## TRY IT
Please give back, word for word, only the lines starting at the one containing "body in this image." and ending at the one containing "finger in this image." within the material below.
+ + +
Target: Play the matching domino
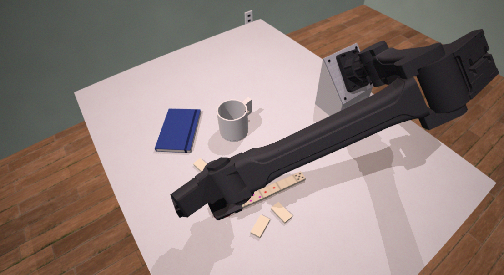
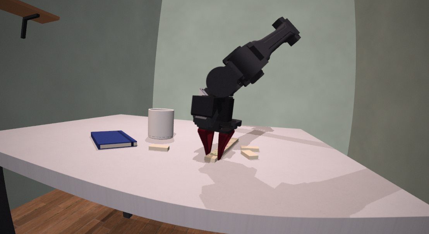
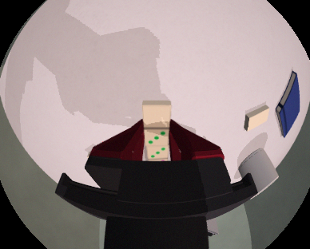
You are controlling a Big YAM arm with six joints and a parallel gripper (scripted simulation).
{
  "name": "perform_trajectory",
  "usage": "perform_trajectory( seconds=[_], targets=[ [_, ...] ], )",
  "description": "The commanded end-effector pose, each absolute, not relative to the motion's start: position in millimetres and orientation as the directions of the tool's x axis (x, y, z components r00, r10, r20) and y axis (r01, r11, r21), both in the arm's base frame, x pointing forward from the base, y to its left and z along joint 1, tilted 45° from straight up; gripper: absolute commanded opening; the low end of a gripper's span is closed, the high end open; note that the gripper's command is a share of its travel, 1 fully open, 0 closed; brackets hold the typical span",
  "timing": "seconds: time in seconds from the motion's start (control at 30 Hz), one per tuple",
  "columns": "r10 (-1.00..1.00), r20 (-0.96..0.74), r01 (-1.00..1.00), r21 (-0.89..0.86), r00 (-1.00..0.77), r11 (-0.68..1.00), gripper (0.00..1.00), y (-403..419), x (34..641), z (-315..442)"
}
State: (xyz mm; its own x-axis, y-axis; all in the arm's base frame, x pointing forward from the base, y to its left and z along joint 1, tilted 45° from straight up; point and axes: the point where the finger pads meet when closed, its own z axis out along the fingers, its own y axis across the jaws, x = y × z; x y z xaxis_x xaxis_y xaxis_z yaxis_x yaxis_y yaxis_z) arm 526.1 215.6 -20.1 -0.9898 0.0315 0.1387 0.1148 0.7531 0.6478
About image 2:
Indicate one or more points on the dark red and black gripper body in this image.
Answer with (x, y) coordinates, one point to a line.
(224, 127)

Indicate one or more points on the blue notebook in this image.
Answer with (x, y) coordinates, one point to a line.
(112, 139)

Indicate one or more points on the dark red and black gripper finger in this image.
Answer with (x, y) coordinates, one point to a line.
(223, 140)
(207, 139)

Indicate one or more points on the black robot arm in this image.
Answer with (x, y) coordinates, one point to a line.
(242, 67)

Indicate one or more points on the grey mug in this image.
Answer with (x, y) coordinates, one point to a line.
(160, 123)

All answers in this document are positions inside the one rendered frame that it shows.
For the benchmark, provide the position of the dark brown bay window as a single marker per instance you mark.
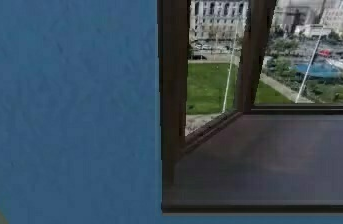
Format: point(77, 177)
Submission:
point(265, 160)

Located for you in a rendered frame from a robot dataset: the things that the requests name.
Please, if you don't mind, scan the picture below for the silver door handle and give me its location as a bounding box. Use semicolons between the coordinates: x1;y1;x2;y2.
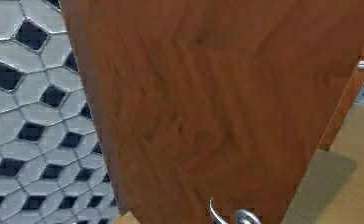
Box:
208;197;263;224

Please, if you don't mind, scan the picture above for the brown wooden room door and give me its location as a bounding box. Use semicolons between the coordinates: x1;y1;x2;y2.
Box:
+ + +
## TASK RESPONSE
Indicate one or more points on the dark red and black gripper body in this image.
Answer with (x, y) coordinates, one point to a line.
(224, 127)

Indicate one or more points on the blue notebook in this image.
Answer with (x, y) coordinates, one point to a line.
(112, 139)

Indicate one or more points on the dark red and black gripper finger in this image.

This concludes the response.